June 1, 2013
Zakri Abdul Hamid, head of the UN’s Intergovernmental Science-Policy Platform on Biodiversity and Ecosystem Services (IPBES), emphatically states that the loss of biodiversity over recent decades has caused not only an issue with wildlife, but also domesticated animals and livestock.
The IPBES is modeled after the Intergovernmental; Panel on Climate Change (IPCC).
Hamid was co-author of the 2005 Millennium Ecosystem Assessment (MEA) which was published by the UN Environmental Program (UNEP).
This document outlined how humanity is “hurtling towards irreversible environmental tipping points that, once passed, would reduce the ability of ecosystems to provide essential goods and services to humankind.”
Hamid explained : “The loss of biodiversity is happening faster and everywhere, even among farm animals. The good news is that the rate of decline is dropping but the latest data classify 22 percent of domesticated breeds at risk of extinction.”
The UN Food and Agriculture Organization (FAO) are warning that 22% of livestock are in danger of becoming extinct.
The FAO states the because of the genetic diversity in decline among livestock, breeds of these animals should be considered rare and placed on endangered species lists for protection.
Fewer effective breeds able to produce meat and milk mean that farmers lose money and time while the food supply is threatened by the stubborn inability to change staples.
Hamid states that sue to the lack of “diversification was a result of breeds that became rare either due to their characteristics not being part of contemporary demand or because the differences of their qualities were not recognized.”
In fact, because tradition breeds of goats, cows, sheep and the like have been contaminated through years of breeding, Hamid believes that it is more important to save these breeds rather than eat them.
Hamid continues: “The decline in the diversity of crops and animals is occurring in tandem with the need to sharply increase world food production and as a changing environment makes it more important than ever to have a large genetic pool to enable organisms to withstand and adapt to new conditions.”
At the 7th Trondheim Conference on Biodiversity , Hamid explained that the MEA “demonstrated that such an intergovernmental platform can create a clear, valuable policy-relevant consensus from a wide range of information sources about the state, trends and outlooks of human-environment interactions, with focus on the impacts of ecosystem change on human well-being.

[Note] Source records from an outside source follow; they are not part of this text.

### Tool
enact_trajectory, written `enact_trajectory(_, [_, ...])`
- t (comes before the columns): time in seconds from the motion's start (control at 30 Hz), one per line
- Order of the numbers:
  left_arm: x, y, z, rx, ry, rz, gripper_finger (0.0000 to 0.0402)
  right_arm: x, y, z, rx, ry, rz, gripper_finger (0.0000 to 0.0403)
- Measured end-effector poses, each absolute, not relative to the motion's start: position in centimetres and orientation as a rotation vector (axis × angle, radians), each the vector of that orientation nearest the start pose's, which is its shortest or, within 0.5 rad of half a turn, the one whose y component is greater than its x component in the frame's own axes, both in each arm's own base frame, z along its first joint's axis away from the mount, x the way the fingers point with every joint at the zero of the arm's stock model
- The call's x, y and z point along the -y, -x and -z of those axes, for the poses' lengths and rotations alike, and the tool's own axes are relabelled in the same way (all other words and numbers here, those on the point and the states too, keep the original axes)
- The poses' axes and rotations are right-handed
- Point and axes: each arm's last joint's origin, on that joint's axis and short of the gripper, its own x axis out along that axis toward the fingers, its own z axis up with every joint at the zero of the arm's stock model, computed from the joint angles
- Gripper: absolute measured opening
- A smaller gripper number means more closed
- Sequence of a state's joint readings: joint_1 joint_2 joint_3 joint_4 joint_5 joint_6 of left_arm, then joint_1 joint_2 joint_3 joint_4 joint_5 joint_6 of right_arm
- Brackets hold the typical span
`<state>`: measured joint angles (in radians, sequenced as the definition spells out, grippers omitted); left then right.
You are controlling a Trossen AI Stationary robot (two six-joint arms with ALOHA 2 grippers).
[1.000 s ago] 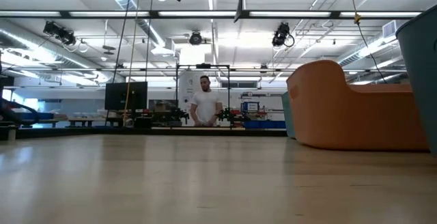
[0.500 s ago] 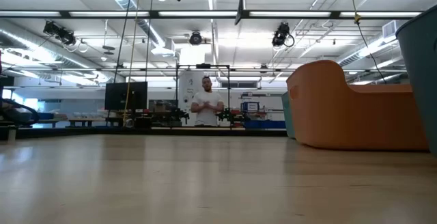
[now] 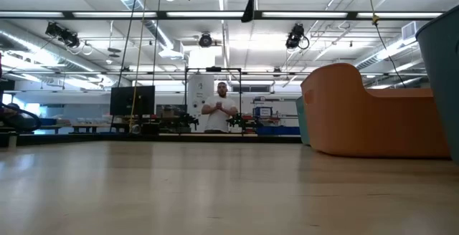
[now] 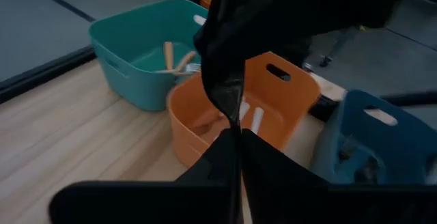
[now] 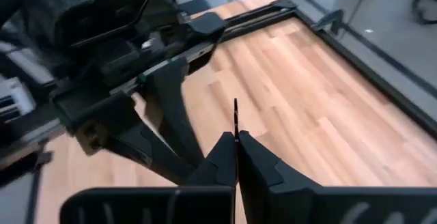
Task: Sort silverware by color (type)
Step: Put the black fork into the blue bin, then return to Home Position
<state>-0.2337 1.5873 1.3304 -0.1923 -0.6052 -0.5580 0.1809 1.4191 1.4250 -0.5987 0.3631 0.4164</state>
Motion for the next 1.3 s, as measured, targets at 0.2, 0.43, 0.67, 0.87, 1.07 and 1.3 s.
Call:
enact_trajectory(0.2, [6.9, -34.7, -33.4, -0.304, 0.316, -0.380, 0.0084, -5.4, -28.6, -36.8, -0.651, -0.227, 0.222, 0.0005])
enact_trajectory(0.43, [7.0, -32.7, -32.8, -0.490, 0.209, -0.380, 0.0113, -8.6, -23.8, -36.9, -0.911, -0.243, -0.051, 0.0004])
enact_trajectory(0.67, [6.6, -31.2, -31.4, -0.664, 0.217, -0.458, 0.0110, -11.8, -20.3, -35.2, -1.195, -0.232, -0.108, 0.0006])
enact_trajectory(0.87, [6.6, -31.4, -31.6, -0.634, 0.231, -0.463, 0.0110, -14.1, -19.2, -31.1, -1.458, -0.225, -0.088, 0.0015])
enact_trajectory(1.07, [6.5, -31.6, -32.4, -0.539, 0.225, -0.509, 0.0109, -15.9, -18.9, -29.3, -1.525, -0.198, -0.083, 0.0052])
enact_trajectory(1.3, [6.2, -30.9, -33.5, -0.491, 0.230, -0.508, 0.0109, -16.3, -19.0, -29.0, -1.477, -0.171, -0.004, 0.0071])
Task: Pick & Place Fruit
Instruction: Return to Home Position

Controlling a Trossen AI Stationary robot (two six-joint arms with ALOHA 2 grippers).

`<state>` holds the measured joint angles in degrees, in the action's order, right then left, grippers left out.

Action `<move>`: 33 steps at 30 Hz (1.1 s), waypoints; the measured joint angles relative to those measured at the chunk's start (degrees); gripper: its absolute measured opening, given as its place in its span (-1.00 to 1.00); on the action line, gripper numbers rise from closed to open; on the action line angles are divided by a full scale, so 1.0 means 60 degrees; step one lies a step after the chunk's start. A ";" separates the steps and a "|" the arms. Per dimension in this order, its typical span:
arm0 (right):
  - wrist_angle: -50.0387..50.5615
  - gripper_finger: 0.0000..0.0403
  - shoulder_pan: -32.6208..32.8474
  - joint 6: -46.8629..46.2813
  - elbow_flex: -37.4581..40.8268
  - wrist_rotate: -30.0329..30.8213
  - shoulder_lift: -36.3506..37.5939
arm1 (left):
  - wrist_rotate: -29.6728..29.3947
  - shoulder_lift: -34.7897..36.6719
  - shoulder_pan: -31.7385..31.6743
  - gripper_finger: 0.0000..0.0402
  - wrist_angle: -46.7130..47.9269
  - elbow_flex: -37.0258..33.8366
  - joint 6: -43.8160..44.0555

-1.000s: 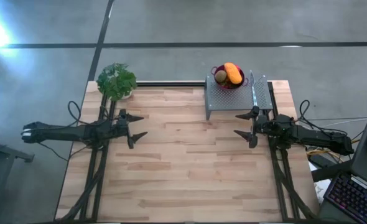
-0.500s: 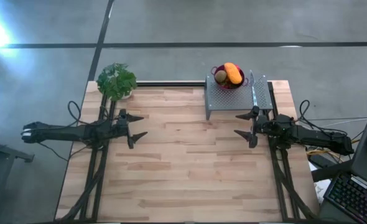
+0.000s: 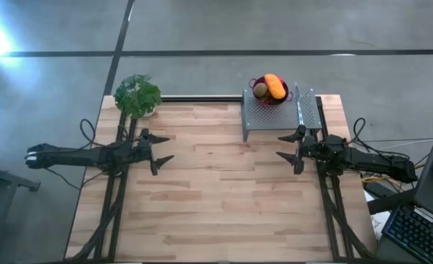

It showed that such a platform can support decision-makers in the translation of knowledge into policy.”
Hamid continued : “The Millennium Ecosystem Assessment provides our baseline. The IPBES will tell us how much we have achieved, where we are on track, where we are not, why, and options for moving forward. It will help to build public support and identify priorities.”
Farm animals and agricultural crops need the help of the international community, policymakers and stakeholders (investors) to save them from extinction – so that future generations can see and know what a cow is.
Hamid asserted: “We need to meet the fundamental challenge of decoupling economic growth from natural resource consumption, which is forecast to triple by 2050 unless humanity can find effective ways to do more and better with less. There are no simple blueprints for addressing a challenge as vast and complex as this but its imperative we commit to that idea. We need to urge more economists to do the hard but valuable work of pricing the seemingly priceless. Ensuring these ideas are properly reflected in the SDGs could provide the type of support and encouragement needed.”
Recently, the FAO released a report entitled, “Edible Insects: Future Prospects for Food and Feed Security” wherein they suggest that eating insects would feed the hungry populations across the globe.
The report asserts: “Insects are healthy, nutritious alternatives to mainstream staples such as chicken, pork, beef and even fish.”
Eating insects are environmentally-friendly because agricultural land is not necessary. Less greenhouse gases would be emitted and the flatulence cows produce would not contribute to the deteriorating atmosphere.
In other countries, the UN explains that “beetles, wasps and caterpillars are also an unexplored nutrition source that can help address global food insecurity.”
By 2030, the UN estimates the world’s human population to be 9 billion. Livestock will need to be raised. Water and other resources will have to be allocated to feed those burgeoning populations.
Afton Halloran, consultant for the FAO Edible Insects Program, at the FAO, explained: “Domesticating and rearing insects can help sustain insect populations while also helping counter nutritional insecurity and improve livelihoods. Farming insects has a huge global potential for both animal feed and food production. We are already seeing producers creating animal feed from insects and research. And development is occurring around the world in order incorporate insects into menus and processed foods.”